Amphiphilic Distyrylbenzene Derivatives as Potential Therapeutic and Imaging Agents for Soluble and Insoluble Amyloid ß Aggregates in Alzheimer's Disease.
J Am Chem Soc
; 143(27): 10462-10476, 2021 07 14.
Article
em En
| MEDLINE
| ID: mdl-34213901
ABSTRACT
Alzheimer's Disease (AD) is the most common neurodegenerative disease, and efficient therapeutic and early diagnostic agents for AD are still lacking. Herein, we report the development of a novel amphiphilic compound, LS-4, generated by linking a hydrophobic amyloid-binding distyrylbenzene fragment with a hydrophilic triazamacrocycle, which dramatically increases the binding affinity toward various amyloid ß (Aß) peptide aggregates, especially for soluble Aß oligomers.

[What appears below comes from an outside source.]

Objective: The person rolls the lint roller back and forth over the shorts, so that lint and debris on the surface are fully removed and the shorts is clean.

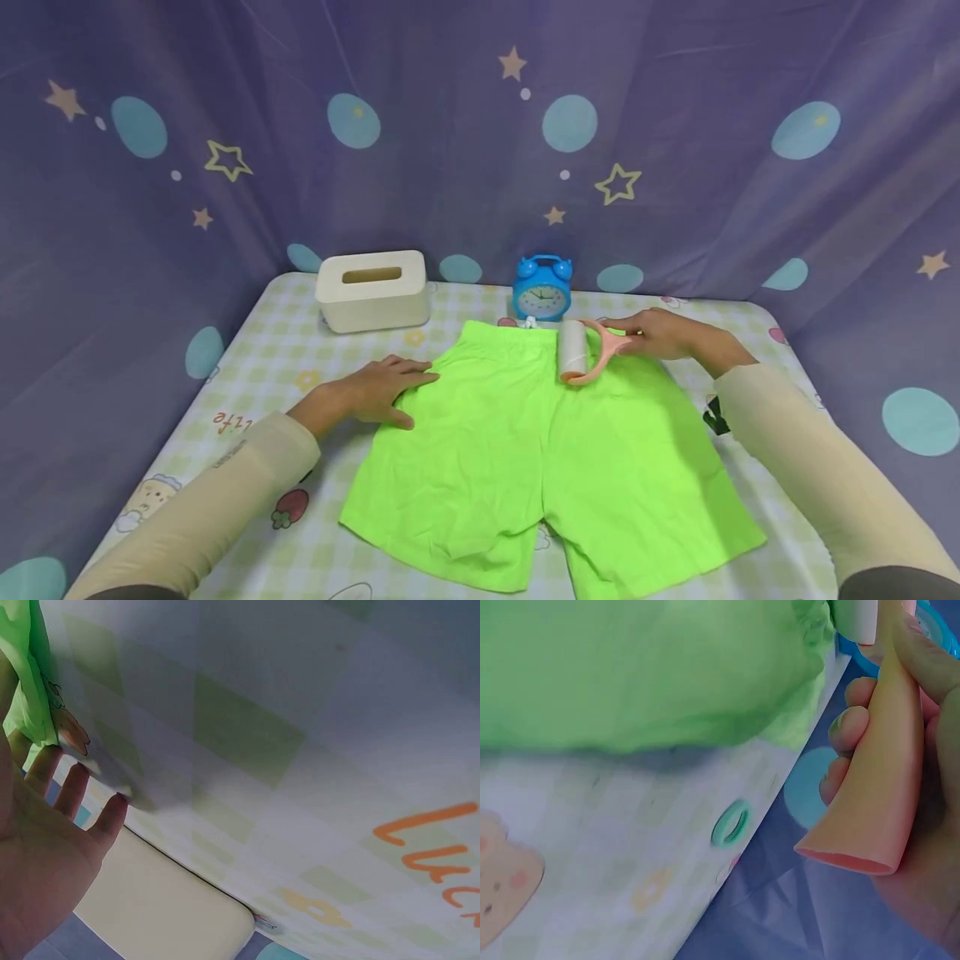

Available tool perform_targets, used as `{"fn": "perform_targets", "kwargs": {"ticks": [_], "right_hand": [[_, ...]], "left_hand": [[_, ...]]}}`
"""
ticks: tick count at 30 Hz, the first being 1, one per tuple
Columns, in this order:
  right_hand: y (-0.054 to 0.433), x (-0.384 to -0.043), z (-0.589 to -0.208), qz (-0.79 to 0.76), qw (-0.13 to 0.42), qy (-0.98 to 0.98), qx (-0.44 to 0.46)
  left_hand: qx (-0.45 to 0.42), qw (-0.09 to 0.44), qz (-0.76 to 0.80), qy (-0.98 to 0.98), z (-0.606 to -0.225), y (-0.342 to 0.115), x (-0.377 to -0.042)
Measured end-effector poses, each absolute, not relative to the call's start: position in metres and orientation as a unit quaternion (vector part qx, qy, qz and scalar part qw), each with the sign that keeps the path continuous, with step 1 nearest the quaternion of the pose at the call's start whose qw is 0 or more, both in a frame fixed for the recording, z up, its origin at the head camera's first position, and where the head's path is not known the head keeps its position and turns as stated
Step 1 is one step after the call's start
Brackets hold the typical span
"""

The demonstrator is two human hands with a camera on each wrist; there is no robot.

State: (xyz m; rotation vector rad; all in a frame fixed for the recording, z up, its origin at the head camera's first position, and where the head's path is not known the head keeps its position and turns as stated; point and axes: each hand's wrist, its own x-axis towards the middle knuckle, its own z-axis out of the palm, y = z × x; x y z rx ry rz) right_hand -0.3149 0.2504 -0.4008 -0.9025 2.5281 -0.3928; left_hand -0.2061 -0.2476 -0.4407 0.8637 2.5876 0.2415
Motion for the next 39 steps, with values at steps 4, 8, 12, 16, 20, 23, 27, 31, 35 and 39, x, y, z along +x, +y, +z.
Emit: {"fn": "perform_targets", "kwargs": {"ticks": [4,8,12,16,20,23,27,31,35,39], "right_hand": [[0.264,-0.310,-0.398,-0.144,0.210,0.914,-0.315],[0.281,-0.305,-0.396,-0.146,0.210,0.917,-0.307],[0.297,-0.301,-0.394,-0.148,0.215,0.919,-0.294],[0.313,-0.294,-0.390,-0.142,0.212,0.927,-0.275],[0.329,-0.288,-0.387,-0.131,0.208,0.934,-0.258],[0.339,-0.284,-0.385,-0.116,0.201,0.940,-0.249],[0.346,-0.283,-0.385,-0.102,0.196,0.943,-0.250],[0.348,-0.283,-0.386,-0.099,0.193,0.943,-0.253],[0.350,-0.283,-0.385,-0.092,0.194,0.943,-0.253],[0.354,-0.283,-0.383,-0.083,0.197,0.943,-0.253]], "left_hand": [[0.310,0.199,0.085,0.926,-0.442,-0.248,-0.207],[0.318,0.188,0.084,0.925,-0.443,-0.250,-0.207],[0.321,0.184,0.084,0.925,-0.443,-0.251,-0.206],[0.320,0.186,0.084,0.925,-0.444,-0.252,-0.206],[0.319,0.187,0.084,0.925,-0.444,-0.252,-0.206],[0.320,0.190,0.086,0.924,-0.444,-0.252,-0.207],[0.317,0.190,0.089,0.925,-0.443,-0.253,-0.207],[0.319,0.189,0.090,0.924,-0.442,-0.252,-0.206],[0.317,0.197,0.094,0.923,-0.441,-0.250,-0.206],[0.314,0.198,0.092,0.924,-0.439,-0.249,-0.205]]}}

Moreover, upon the administration of LS-4 to 5xFAD mice, fluorescence imaging of LS-4-treated brain sections reveals that LS-4 can penetrate the blood-brain barrier and bind to the Aß oligomers in vivo. In addition, the treatment of 5xFAD mice with LS-4 reduces the amount of both amyloid plaques and associated phosphorylated tau aggregates vs the vehicle-treated 5xFAD mice, while microglia activation is also reduced. Molecular dynamics simulations corroborate the observation that introducing a hydrophilic moiety into the molecular structure of LS-4 can enhance the electrostatic interactions with the polar residues of the Aß species. Finally, exploiting the Cu2+-chelating property of the triazamacrocycle, we performed a series of imaging and biodistribution studies that show the 64Cu-LS-4 complex binds to the amyloid plaques and can accumulate to a significantly larger extent in the 5xFAD mouse brains vs the wild-type controls. Overall, these results illustrate that the novel strategy, to employ an amphiphilic molecule containing a hydrophilic moiety attached to a hydrophobic amyloid-binding fragment, can increase the binding affinity for both soluble and insoluble Aß aggregates and can thus be used to detect and regulate various Aß species in AD.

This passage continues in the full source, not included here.